Lee received many honors including an appointment as a fellow at the Center for Advanced Study in the Behavioral Sciences at Stanford University during 1982-83. She served in a faculty-in-residence role at the Jerome H. Holland International Living Center at Cornell and continued for many years as a faculty fellow. She was noted for her empathy in spotting students who were loners or depressed and she especially looked out for international students. Since 2004 Lee had been serving as a Board Member at Large of the Asian Pacific American Legal Center, based in southern California, to provide legal services, education and civil rights support for the benefit of the Asian Pacific American community.

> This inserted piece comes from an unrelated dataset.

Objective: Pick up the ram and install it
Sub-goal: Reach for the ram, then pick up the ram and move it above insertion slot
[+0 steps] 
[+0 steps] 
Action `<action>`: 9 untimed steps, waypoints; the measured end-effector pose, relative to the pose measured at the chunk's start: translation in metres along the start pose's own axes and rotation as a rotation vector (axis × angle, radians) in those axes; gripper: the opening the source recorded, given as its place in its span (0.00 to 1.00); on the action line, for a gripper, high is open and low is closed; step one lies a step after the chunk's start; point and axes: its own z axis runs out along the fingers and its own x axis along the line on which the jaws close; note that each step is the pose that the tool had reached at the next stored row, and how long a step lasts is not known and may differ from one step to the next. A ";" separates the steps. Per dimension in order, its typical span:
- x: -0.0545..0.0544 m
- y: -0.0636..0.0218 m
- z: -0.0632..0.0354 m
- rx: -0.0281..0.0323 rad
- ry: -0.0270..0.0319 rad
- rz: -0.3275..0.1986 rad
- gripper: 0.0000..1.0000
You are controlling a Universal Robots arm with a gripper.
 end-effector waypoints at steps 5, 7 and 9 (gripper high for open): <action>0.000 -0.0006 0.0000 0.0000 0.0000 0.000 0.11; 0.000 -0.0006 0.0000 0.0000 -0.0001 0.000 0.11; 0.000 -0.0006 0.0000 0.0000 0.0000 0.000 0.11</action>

Lee often expressed her gratitude for the kindness of many people who helped her throughout her years as a student and during her academic career. She used her personal and financial resources to support many causes dear to her heart. Examples are donations of Asian art to the Herbert F. Johnson Museum of Art, support of the Museum's educational programming for school children, and an endowment for Gannett (Cornell University Health Services) created to help students meet emergency health care expenses. Last year, Lee decided she wanted to 'roll back' to students some of the comfort and happiness teaching brought her over the years. She created "Professor Lee Lee's Fund in Gratitude for the Joy of Students." Of these and other such grants Lee was quoted as saying, "All my life, a lot of strangers have been good to me. This is like my payback."
Contributions in Lee's memory may be made to Planned Parenthood, the Task Force for Battered Women, Family and Children's Services of Ithaca, Franziska Racker Centers or a charitable organization of one's choice. Plans for a memorial service will be announced at a later date.